- _To do_: Report every line of the records below that includes the string "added".
--- Supplied records ---
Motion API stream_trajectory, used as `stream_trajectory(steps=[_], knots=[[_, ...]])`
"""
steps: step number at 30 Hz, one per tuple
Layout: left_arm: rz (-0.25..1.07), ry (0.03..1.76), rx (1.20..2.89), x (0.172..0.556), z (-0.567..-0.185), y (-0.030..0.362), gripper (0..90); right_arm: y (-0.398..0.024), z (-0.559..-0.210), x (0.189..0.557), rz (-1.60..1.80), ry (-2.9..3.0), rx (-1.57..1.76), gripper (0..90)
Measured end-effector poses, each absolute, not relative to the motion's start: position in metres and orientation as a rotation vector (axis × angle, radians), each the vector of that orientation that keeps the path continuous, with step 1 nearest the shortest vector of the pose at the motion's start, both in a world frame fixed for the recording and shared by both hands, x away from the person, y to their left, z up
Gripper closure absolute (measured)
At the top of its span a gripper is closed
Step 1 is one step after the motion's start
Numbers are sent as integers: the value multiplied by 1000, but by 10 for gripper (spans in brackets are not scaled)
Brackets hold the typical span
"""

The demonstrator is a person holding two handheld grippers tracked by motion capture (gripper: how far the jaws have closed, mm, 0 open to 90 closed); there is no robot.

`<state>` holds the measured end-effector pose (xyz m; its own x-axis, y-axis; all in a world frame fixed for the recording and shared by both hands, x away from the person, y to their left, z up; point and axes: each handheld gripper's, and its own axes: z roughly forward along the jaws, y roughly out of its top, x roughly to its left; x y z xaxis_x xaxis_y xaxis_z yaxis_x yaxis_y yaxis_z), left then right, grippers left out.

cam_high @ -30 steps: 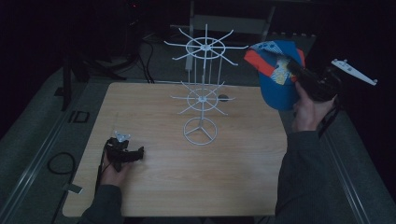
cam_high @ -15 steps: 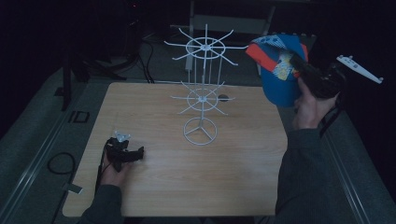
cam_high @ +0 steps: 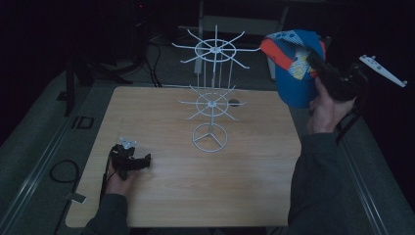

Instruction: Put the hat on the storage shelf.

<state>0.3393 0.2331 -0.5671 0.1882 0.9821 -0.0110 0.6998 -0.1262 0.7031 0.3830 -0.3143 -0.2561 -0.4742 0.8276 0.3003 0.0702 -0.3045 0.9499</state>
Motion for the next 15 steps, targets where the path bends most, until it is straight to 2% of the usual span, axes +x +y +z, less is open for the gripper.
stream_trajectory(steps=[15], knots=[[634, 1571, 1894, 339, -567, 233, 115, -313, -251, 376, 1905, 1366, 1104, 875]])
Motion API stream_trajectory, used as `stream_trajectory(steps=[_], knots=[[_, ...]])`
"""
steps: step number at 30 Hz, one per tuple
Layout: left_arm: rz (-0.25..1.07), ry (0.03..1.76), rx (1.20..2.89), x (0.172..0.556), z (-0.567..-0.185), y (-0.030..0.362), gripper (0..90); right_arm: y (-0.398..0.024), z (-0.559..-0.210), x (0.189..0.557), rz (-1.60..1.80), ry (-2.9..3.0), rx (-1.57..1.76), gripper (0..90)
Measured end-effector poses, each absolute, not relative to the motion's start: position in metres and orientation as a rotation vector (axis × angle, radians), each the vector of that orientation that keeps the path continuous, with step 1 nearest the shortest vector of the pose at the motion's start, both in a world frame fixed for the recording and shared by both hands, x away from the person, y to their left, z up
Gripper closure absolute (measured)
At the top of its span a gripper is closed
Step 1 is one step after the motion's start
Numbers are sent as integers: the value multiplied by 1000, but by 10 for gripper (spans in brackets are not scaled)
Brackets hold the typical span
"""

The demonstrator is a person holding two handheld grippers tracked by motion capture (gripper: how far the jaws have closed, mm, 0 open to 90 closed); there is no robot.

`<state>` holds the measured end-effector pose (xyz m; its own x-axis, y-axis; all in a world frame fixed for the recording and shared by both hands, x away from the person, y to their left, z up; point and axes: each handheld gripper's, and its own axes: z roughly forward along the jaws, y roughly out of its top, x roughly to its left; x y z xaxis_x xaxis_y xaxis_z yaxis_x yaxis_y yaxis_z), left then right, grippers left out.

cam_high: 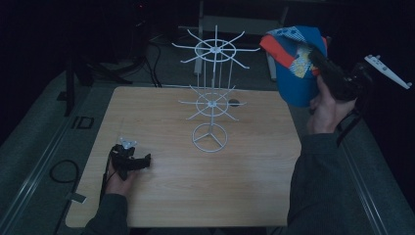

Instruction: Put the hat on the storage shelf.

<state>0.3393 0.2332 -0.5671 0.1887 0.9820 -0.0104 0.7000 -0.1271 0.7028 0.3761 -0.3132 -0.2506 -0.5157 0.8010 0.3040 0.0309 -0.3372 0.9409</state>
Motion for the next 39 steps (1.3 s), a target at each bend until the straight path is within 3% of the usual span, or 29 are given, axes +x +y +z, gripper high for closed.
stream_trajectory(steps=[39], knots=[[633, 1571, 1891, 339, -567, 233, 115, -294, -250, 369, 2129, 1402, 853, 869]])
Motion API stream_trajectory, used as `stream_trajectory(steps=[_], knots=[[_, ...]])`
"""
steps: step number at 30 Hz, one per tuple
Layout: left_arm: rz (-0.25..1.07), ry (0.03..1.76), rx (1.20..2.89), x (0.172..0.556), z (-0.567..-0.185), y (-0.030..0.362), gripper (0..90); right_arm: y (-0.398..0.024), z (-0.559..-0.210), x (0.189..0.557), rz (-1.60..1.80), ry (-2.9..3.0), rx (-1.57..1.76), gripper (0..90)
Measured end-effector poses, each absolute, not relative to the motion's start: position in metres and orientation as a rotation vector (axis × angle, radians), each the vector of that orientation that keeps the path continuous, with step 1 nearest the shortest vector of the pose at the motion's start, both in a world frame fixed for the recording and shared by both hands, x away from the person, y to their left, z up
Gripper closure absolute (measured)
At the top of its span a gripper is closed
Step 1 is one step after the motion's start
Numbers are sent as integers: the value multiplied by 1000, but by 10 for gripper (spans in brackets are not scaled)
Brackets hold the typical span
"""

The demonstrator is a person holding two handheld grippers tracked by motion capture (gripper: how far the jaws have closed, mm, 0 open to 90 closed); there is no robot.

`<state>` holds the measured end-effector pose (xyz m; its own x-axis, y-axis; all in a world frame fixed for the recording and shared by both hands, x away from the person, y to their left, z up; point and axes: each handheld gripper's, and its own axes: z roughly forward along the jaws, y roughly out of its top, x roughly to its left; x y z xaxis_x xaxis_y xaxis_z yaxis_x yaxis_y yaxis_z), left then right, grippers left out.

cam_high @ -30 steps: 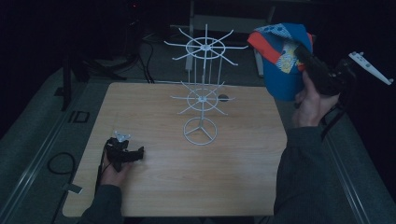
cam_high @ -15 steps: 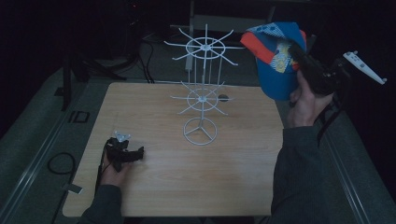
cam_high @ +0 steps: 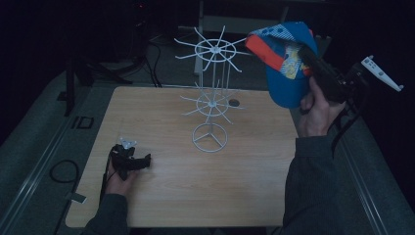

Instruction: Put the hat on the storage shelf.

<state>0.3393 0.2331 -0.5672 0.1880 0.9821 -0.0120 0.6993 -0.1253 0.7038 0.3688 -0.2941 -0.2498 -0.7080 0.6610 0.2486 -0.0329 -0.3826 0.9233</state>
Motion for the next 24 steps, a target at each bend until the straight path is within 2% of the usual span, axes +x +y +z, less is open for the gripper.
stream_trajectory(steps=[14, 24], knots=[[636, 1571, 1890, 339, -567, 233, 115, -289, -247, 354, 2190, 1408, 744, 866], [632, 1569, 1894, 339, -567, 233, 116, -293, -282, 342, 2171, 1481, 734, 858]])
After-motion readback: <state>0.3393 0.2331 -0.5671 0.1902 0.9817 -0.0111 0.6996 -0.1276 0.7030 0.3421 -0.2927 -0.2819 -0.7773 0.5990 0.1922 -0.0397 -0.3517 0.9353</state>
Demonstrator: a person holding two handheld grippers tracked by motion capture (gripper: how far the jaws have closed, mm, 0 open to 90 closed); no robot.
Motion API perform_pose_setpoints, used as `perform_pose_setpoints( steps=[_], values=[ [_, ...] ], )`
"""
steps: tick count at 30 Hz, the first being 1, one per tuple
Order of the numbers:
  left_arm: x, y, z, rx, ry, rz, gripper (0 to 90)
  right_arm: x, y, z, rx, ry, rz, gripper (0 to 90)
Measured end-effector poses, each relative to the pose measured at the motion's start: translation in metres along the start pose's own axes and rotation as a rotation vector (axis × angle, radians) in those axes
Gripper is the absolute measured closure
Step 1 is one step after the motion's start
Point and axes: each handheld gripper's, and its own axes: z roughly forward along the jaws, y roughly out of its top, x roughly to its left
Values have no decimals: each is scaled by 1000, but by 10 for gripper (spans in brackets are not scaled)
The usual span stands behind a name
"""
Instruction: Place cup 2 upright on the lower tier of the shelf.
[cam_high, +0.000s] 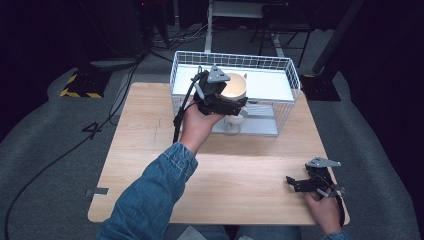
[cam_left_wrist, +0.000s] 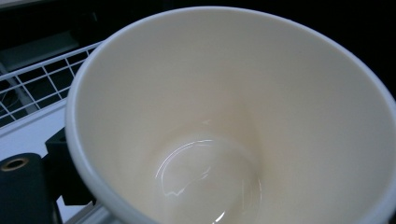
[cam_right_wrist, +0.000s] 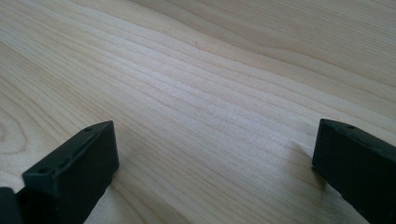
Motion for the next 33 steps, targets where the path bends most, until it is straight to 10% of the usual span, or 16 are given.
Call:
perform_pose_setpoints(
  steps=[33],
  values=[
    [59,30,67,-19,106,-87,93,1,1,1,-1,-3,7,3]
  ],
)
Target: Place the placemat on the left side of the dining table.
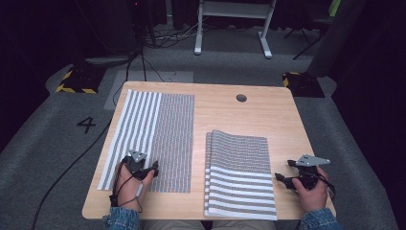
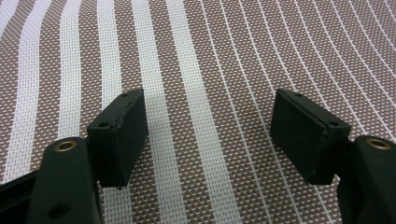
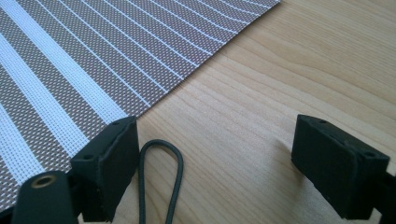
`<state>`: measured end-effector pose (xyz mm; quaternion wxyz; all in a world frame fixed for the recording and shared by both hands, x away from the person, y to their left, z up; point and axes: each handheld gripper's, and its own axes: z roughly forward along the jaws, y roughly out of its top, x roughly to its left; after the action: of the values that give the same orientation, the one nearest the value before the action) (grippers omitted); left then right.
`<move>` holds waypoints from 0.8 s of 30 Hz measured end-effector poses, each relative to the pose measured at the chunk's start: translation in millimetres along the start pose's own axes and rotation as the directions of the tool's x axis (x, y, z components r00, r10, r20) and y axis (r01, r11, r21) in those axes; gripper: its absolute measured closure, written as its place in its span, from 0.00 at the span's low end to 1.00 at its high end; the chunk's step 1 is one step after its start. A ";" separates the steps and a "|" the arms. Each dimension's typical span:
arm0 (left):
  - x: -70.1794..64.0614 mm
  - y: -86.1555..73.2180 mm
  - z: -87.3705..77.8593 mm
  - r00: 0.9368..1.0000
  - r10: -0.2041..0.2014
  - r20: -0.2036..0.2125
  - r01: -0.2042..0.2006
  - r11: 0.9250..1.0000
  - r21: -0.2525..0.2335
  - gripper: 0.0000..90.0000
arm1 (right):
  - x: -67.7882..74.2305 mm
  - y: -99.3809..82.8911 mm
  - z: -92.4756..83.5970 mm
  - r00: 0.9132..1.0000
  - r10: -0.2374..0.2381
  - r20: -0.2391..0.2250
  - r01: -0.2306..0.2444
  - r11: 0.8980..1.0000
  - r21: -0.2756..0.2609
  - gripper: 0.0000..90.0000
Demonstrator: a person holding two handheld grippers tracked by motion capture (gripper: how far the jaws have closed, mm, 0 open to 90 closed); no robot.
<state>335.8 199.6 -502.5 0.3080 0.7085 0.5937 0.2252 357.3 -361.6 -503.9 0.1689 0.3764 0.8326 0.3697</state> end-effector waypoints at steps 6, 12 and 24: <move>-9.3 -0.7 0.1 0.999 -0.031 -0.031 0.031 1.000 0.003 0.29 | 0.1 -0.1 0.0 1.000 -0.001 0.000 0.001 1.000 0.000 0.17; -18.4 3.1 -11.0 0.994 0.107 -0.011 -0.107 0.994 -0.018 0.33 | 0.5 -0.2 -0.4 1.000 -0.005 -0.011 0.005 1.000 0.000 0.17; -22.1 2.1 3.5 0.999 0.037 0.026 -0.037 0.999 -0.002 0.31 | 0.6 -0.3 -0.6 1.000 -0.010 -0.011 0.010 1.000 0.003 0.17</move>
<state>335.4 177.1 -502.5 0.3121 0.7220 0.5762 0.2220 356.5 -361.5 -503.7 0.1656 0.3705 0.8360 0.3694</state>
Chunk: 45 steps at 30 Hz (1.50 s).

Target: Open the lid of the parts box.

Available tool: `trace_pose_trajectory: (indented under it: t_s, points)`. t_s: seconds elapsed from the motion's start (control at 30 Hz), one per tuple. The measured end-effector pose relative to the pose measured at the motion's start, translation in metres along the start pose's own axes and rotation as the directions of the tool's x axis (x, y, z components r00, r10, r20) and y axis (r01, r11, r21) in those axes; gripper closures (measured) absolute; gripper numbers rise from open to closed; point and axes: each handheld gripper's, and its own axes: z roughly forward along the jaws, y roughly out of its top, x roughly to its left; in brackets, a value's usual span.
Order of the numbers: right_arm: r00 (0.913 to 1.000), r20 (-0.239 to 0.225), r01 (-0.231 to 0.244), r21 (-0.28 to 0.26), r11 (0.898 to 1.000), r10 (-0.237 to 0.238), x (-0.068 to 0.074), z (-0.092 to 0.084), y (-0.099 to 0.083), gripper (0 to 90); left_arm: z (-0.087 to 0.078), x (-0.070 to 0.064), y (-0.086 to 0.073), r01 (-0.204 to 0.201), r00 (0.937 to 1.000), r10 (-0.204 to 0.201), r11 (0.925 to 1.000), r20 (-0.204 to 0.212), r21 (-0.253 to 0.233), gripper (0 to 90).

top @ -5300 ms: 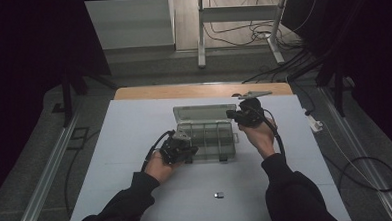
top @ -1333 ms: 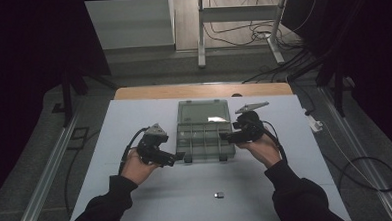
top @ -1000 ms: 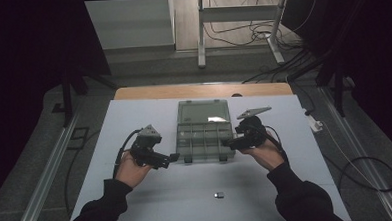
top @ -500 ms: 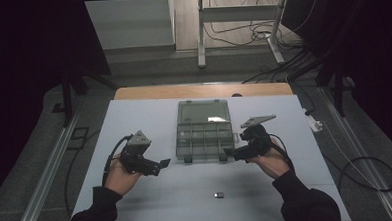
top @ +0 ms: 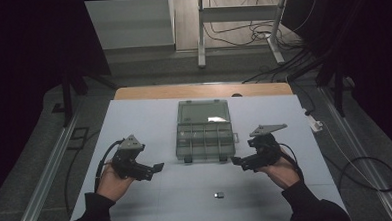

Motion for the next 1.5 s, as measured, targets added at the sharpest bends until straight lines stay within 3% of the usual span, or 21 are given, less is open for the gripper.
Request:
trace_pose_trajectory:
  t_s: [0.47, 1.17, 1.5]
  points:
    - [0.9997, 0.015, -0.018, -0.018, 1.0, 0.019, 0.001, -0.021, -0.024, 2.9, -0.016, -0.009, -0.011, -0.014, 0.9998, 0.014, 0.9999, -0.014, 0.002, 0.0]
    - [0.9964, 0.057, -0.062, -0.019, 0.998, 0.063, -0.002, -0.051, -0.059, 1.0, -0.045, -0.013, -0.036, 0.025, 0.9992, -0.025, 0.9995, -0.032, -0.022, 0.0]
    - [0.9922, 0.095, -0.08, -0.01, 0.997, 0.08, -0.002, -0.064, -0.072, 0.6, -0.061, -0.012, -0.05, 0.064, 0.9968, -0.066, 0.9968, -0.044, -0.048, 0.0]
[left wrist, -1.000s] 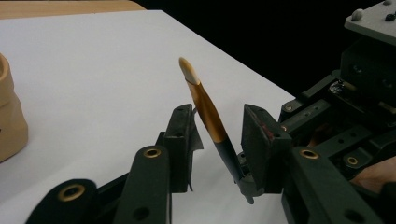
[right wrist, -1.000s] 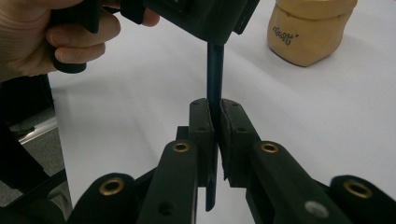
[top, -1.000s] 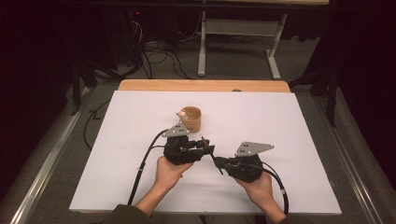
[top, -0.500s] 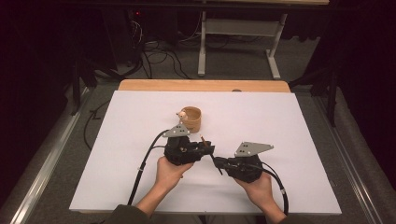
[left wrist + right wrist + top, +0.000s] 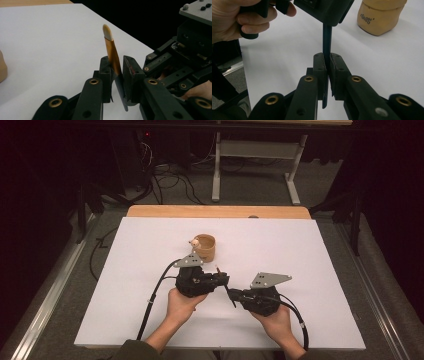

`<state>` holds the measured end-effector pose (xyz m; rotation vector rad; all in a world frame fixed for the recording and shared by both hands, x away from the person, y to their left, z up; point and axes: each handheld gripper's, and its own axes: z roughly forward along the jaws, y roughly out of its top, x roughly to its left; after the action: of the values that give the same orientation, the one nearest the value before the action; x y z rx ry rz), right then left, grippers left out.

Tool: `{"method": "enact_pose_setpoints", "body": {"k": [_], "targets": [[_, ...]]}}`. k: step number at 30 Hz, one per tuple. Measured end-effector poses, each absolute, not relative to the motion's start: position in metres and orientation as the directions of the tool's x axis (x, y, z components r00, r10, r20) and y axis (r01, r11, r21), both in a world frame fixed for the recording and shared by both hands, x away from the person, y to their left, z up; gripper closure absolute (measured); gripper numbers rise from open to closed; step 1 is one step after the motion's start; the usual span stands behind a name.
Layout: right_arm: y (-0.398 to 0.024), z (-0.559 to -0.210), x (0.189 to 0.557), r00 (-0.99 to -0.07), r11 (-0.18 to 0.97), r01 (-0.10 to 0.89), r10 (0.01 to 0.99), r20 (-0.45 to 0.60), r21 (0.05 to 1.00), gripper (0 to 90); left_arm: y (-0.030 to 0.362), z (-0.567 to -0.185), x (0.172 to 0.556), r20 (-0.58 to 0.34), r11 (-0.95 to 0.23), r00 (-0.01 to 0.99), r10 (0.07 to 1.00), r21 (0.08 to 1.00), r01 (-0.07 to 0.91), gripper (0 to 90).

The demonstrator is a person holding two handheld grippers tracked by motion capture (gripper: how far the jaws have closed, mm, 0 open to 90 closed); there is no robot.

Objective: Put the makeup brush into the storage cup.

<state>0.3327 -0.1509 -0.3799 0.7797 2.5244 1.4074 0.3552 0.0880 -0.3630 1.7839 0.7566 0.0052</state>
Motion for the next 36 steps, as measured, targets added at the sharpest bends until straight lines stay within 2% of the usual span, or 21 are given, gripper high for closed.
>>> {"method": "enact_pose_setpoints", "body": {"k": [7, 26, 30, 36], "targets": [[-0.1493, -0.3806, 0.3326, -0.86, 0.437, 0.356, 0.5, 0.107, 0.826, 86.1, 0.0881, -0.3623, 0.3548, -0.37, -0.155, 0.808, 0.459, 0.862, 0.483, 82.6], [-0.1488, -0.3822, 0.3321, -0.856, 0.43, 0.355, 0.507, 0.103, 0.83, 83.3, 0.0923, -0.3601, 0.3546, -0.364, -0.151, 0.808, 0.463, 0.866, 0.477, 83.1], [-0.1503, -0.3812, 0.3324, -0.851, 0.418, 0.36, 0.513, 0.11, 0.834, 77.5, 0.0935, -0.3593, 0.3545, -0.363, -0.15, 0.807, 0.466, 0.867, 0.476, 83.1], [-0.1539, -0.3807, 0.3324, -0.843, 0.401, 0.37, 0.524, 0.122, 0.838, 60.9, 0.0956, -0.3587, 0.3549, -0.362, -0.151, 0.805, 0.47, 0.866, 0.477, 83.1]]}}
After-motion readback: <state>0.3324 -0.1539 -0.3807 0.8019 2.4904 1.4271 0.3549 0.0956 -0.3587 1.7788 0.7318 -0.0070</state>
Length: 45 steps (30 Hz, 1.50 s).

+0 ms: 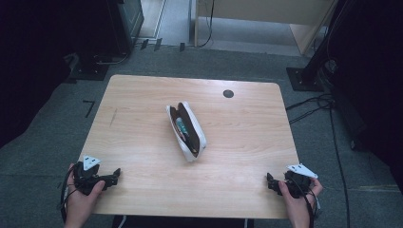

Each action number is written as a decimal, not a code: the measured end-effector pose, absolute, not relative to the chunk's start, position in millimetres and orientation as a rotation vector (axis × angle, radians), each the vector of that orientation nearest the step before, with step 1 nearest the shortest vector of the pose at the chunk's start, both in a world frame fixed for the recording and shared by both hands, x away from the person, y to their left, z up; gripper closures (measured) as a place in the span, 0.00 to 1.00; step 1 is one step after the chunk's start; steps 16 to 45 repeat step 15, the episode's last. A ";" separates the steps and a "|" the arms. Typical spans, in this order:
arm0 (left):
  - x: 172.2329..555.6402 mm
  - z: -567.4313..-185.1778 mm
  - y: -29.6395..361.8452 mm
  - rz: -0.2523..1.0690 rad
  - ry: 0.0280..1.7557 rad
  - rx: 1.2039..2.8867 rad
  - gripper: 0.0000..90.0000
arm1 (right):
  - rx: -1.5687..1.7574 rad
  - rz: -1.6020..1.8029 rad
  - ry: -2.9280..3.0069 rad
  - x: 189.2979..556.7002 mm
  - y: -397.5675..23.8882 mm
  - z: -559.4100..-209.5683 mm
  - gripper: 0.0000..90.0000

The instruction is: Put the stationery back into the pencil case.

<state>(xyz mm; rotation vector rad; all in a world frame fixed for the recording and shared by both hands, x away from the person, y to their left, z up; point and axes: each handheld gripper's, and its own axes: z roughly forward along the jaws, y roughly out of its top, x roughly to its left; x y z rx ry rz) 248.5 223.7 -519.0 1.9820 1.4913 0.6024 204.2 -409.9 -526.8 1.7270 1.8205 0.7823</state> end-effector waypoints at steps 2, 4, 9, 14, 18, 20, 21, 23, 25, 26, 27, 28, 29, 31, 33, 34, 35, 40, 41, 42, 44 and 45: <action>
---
- _Final answer_:
Motion for the next 1.5 s, as measured, targets added at the sharpest bends until straight lines stay within 3% of the usual span, or 21 are given, less is open for the gripper.
Motion for the next 36 steps, as measured, targets added at the sharpest bends until straight lines stay within 2% of the usual span, or 21 are given, gripper high for closed.

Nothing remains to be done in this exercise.